Task prompt> What I need is an exact repeat of the lines from the one with "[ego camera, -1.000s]" through the end of the listing below. Leave out every picture.

◆ ◆ ◆ ◆ ◆ ◆ ◆

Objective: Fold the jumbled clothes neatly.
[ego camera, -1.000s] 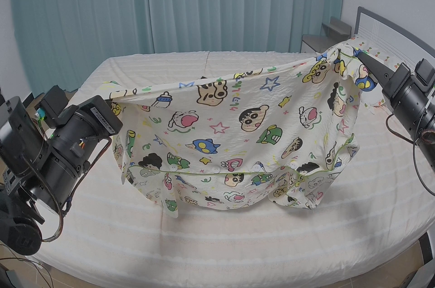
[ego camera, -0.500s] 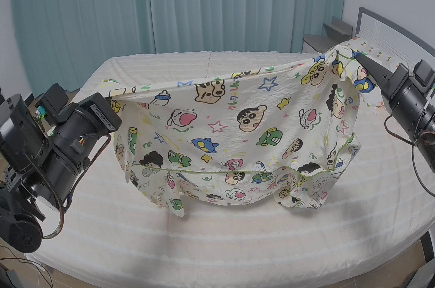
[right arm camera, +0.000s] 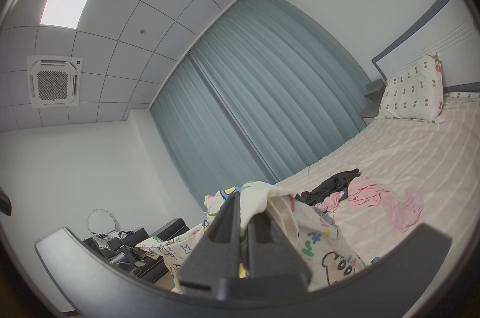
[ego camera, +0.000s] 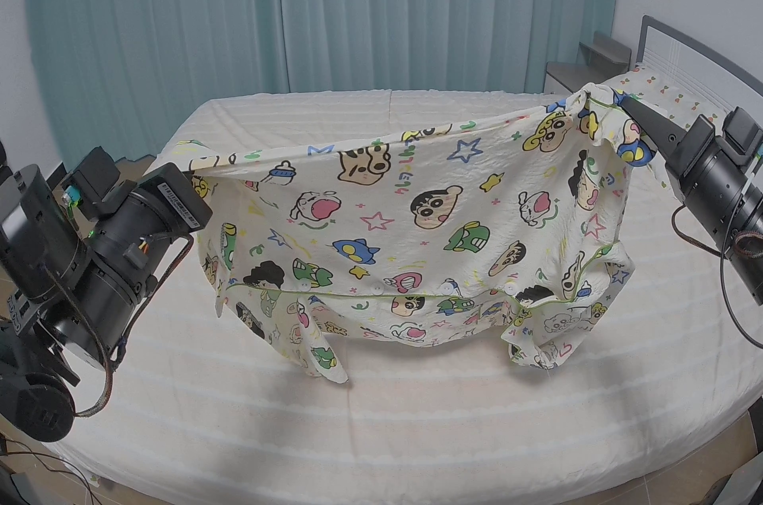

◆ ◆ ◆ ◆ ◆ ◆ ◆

Finished task>
[ego camera, -1.000s] 
[ego camera, -0.500s] 
[right arm camera, +0.000s] 
[ego camera, +0.000s] 

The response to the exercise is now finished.